SF Touts Success With Public Safety Cams


City officials report that San Francisco’s newly installed automated license plate reader (ALPR) cameras have achieved significant success, leading to multiple arrests for serious crimes including organized retail theft, carjacking, robbery, and sexual assault.

“This new technology is just one of the tools we’re employing to make San Francisco safer for everyone, and it’s already showing results. It demonstrates how technology can support our law enforcement officers and sends a strong message to those intending to commit crimes in our city,” said Mayor London Breed in a statement.

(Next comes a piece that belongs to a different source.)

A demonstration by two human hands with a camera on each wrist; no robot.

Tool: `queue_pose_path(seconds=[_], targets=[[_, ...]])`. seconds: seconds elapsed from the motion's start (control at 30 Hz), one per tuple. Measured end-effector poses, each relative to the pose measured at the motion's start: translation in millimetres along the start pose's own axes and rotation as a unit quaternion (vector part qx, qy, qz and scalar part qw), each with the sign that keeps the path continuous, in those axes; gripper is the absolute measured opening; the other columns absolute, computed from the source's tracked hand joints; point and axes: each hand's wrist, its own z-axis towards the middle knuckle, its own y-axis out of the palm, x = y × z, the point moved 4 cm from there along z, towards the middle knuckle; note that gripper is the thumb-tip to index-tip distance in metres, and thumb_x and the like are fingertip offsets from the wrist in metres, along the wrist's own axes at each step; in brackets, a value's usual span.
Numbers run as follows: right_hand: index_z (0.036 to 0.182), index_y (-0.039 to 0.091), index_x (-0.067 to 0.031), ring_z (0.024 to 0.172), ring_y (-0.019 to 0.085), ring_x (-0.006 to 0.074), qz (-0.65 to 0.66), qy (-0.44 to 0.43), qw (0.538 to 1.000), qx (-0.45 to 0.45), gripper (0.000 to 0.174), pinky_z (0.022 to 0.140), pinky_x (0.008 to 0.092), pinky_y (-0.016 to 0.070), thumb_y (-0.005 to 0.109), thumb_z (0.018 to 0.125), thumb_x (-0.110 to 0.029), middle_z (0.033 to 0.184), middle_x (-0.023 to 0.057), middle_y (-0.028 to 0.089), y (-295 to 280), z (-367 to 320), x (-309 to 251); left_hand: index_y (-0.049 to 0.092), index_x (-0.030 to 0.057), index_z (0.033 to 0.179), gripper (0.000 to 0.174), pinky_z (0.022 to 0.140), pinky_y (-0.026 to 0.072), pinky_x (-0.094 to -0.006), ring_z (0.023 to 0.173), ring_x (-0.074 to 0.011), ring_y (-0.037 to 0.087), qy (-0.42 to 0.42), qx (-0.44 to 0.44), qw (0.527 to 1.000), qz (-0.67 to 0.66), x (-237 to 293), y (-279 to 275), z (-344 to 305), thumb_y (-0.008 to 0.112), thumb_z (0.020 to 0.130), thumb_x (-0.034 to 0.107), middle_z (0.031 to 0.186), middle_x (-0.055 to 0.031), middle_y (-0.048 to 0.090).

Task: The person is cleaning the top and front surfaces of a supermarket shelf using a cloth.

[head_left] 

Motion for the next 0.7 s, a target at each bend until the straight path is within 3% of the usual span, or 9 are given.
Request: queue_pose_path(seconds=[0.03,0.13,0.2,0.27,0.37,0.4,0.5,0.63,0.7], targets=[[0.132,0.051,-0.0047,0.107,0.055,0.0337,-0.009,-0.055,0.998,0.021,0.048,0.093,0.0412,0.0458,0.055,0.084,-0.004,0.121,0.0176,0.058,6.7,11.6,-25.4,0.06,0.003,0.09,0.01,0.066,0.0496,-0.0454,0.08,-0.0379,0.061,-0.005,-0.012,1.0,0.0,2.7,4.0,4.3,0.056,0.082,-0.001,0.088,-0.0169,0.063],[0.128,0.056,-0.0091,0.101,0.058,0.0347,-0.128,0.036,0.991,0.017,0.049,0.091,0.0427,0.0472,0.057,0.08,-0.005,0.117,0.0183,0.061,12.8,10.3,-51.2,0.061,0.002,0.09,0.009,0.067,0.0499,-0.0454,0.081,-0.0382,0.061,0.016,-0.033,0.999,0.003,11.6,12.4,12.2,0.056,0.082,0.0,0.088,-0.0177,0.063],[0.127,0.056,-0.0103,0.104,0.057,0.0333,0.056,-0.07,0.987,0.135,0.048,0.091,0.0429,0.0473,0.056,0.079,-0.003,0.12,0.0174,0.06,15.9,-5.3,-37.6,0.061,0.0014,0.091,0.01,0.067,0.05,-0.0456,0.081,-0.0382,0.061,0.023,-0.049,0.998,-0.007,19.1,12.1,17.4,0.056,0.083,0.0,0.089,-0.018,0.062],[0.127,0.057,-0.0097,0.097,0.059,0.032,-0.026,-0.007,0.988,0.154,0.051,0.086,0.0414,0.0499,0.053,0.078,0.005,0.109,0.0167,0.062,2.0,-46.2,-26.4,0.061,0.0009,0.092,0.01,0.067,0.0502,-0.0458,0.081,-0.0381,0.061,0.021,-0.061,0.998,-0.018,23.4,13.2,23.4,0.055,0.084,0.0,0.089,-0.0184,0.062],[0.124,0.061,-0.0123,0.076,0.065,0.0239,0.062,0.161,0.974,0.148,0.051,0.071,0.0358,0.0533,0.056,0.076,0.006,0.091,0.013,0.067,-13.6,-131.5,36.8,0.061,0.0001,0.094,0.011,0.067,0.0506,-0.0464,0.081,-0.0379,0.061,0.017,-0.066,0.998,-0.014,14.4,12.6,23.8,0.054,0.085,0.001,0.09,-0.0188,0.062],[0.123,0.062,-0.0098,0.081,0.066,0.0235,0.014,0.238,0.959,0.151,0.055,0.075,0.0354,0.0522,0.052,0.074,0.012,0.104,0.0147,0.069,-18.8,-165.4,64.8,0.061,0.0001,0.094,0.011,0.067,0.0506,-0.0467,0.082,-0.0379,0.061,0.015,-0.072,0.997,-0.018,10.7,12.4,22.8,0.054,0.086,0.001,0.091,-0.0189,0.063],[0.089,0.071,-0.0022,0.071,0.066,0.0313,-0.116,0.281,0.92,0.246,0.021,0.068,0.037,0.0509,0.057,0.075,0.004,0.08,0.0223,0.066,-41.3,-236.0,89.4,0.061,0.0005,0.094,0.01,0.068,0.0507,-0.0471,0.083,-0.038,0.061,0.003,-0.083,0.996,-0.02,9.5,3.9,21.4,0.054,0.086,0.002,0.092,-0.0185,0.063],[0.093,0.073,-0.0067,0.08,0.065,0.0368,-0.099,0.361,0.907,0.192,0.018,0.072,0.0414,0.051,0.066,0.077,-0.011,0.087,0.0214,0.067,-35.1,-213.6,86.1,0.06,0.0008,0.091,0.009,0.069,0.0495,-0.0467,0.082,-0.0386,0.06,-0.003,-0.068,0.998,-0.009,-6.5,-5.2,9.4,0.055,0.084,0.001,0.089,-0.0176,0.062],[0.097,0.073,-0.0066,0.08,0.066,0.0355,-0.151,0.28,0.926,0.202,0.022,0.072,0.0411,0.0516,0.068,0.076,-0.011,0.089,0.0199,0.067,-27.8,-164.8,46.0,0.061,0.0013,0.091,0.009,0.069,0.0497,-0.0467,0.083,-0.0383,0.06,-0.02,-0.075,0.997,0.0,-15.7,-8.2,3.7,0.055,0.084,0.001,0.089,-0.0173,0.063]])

The San Francisco Police Department (SFPD), in collaboration with Flock Safety, has installed 100 ALPR cameras out of a planned 400. The remaining 300 cameras are scheduled to be operational by the end of summer.

Funding for the ALPRs, totaling $17.3 million, was secured through California’s Organized Retail Theft Grant Program.

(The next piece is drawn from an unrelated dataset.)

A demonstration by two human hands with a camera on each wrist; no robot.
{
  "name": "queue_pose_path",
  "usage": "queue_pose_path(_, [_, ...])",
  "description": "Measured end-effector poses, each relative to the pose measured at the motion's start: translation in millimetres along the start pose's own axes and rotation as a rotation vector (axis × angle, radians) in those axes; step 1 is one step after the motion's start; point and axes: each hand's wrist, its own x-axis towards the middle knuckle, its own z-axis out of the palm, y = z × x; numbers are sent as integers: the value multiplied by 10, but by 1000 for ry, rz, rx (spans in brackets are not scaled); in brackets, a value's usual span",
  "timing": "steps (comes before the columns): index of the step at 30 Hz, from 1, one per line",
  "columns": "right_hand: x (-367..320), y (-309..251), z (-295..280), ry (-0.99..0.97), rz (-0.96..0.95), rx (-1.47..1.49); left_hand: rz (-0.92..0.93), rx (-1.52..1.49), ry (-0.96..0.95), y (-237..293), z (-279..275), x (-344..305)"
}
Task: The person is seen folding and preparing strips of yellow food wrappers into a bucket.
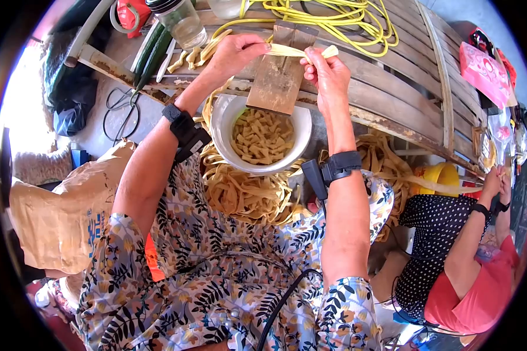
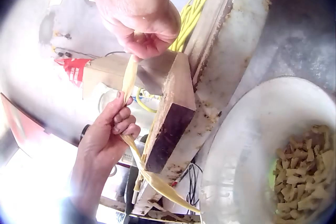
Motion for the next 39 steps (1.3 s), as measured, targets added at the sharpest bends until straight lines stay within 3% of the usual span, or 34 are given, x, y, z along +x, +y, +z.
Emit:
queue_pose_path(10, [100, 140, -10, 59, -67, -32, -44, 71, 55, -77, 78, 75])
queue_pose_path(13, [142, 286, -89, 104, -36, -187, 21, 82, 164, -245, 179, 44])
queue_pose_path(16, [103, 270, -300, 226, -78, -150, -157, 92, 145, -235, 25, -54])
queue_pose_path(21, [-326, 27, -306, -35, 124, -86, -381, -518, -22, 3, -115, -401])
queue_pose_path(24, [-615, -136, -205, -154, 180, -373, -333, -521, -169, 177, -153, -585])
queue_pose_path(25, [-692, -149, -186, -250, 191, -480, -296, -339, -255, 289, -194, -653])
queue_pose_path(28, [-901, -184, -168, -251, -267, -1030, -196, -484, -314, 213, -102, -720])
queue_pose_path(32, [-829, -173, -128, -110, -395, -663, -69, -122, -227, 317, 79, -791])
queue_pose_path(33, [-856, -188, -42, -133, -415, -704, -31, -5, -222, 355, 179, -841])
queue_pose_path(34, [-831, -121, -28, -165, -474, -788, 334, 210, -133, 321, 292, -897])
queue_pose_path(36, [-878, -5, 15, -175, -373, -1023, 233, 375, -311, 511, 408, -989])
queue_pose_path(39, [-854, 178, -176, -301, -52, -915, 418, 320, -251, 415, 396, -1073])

Despite only a quarter of the cameras being active, city leaders stated that the ALPR system has already proven highly effective.

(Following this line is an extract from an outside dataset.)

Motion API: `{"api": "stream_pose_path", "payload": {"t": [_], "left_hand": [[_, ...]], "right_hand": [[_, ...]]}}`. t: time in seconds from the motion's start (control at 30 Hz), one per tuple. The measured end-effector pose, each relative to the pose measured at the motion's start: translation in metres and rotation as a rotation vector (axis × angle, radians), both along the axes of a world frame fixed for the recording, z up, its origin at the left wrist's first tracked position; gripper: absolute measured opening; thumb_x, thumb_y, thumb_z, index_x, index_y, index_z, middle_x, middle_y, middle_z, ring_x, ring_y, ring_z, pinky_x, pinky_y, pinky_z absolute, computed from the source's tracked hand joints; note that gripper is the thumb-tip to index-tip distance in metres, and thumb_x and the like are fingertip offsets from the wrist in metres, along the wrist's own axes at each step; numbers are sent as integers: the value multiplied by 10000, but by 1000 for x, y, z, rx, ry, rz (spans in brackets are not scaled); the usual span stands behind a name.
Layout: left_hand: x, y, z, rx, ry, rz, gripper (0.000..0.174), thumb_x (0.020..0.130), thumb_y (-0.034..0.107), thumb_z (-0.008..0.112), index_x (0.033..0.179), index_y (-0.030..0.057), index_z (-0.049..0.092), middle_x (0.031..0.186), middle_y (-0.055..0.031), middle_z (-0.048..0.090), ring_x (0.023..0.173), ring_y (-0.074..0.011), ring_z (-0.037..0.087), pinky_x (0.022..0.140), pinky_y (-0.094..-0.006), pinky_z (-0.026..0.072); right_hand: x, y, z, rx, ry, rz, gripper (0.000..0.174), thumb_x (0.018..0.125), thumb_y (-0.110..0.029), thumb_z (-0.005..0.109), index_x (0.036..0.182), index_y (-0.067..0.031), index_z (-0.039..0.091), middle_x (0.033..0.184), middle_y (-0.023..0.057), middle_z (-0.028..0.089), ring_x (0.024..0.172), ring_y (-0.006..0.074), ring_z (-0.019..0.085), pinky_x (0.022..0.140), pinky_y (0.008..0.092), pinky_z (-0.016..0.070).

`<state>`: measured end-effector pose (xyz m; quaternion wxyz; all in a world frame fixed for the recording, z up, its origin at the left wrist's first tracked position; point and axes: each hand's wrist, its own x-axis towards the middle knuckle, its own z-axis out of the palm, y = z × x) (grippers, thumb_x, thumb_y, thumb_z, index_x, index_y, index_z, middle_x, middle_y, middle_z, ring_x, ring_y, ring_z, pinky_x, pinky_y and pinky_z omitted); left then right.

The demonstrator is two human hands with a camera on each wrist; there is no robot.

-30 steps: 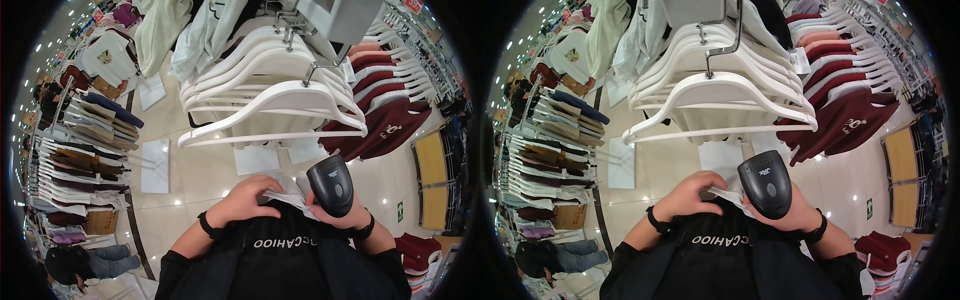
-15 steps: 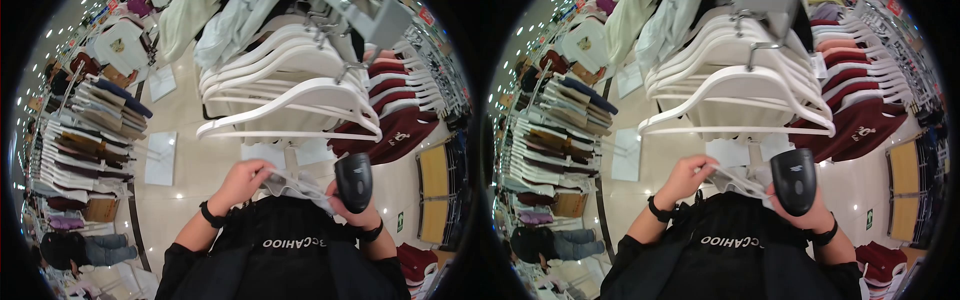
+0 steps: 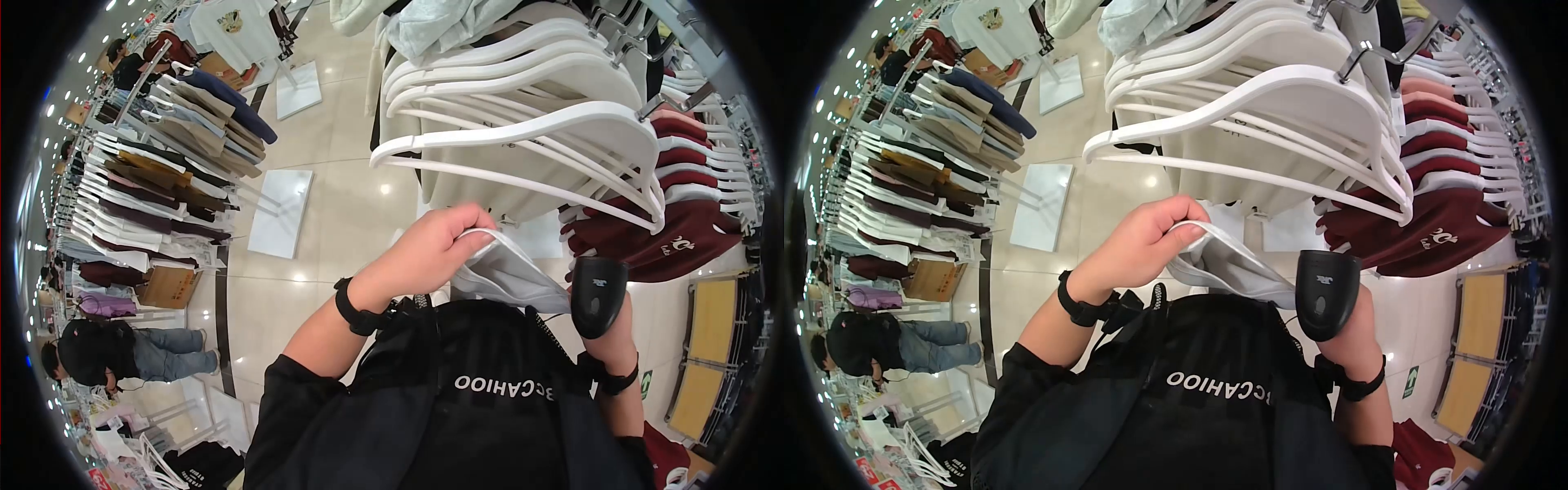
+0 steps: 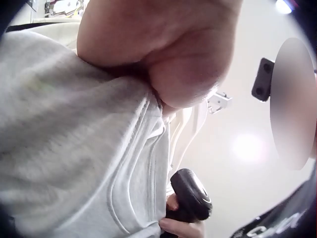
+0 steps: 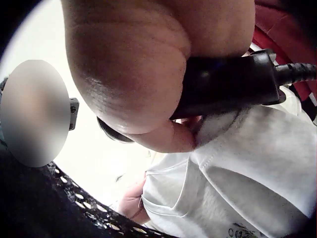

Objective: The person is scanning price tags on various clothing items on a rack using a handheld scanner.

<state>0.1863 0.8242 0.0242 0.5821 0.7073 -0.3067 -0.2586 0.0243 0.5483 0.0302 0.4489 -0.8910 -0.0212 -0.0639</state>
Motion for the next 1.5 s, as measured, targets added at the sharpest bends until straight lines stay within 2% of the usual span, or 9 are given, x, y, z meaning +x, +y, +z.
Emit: {"api": "stream_pose_path", "payload": {"t": [0.13, 0.37, 0.53, 0.63, 0.8, 1.0, 1.07, 1.2, 1.5], "left_hand": [[-6, 9, -1, 38, -77, 27, 175, 999, 169, 558, 1010, 12, 633, 811, -88, 606, 735, -179, 550, 702, -320, 470], [-19, 35, -16, 48, -32, 72, 137, 990, 109, 592, 995, -12, 656, 852, -63, 674, 765, -134, 594, 717, -288, 491], [-24, 36, -17, 47, -33, 102, 117, 971, 81, 614, 961, -15, 681, 849, -45, 669, 787, -123, 584, 728, -275, 475], [-26, 42, -22, 75, -48, 110, 116, 969, 82, 617, 958, -14, 682, 845, -48, 665, 780, -132, 584, 719, -276, 471], [-24, 48, -28, 108, 50, 173, 146, 982, 116, 614, 1003, -16, 674, 870, -54, 677, 803, -118, 597, 739, -277, 486], [-18, 45, -37, 39, 122, 230, 154, 1004, 141, 594, 1010, 7, 668, 848, 17, 639, 804, -51, 534, 719, -231, 458], [-16, 46, -43, 13, 145, 265, 157, 1005, 144, 594, 1008, 6, 670, 846, 22, 638, 799, -51, 533, 718, -230, 455], [-13, 48, -46, -86, 222, 392, 175, 1010, 154, 592, 1020, 4, 683, 853, 31, 638, 800, -50, 536, 721, -224, 449], [9, 41, -36, -114, 249, 464, 203, 987, 160, 631, 1053, -9, 721, 873, 6, 681, 793, -68, 577, 713, -229, 466]], "right_hand": [[4, 0, 11, -33, -9, 20, 278, 734, 14, 698, 1002, -6, 628, 863, 110, 666, 761, 252, 630, 711, 342, 500], [10, -38, 81, 63, -336, 193, 367, 738, 57, 595, 1094, -30, 590, 1121, 149, 621, 893, 182, 605, 792, 313, 509], [22, -33, 105, -76, -319, -35, 384, 719, 4, 587, 1102, -13, 571, 1206, 126, 570, 907, 157, 532, 808, 301, 446], [29, -29, 95, 258, -148, -56, 517, 744, 102, 578, 1250, 2, 560, 1232, 92, 585, 919, 109, 575, 812, 258, 479], [46, -33, 72, 84, -191, 97, 507, 772, 97, 646, 1261, 30, 531, 1068, 91, 656, 939, 159, 642, 873, 295, 508], [44, -12, 48, 297, -199, 30, 421, 803, 46, 690, 1210, 2, 594, 989, 62, 704, 895, 128, 662, 815, 290, 525], [29, -20, 61, 335, -112, -61, 321, 778, -9, 658, 1097, -43, 641, 973, 47, 641, 1030, 197, 590, 938, 377, 463], [15, -49, 66, 220, -174, -44, 567, 729, -34, 672, 1283, -18, 552, 1003, 43, 597, 1038, 201, 555, 949, 371, 443], [-29, -87, 70, 162, -38, -72, 172, 648, -68, 644, 818, -53, 629, 1113, 75, 531, 976, 198, 523, 868, 344, 423]]}}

“These cameras have significantly bolstered our department’s capabilities. Moving forward, we plan to integrate our ALPR network with other approved technologies, including drones and public safety cameras under Proposition E, approved by voters in March 2024,” said Chief Bill Scott.

In addition to aiding in arrests within San Francisco, the cameras have assisted SFPD in tracking down individuals involved in crimes across different jurisdictions.

Furthermore, SFPD plans to deploy drones and other publicly owned safety cameras. Mayor Breed unveiled a proposed budget earmarking $3.7 million to implement these approved technologies, enabling an expansion of surveillance capabilities and enhancing the use of drones in law enforcement operations.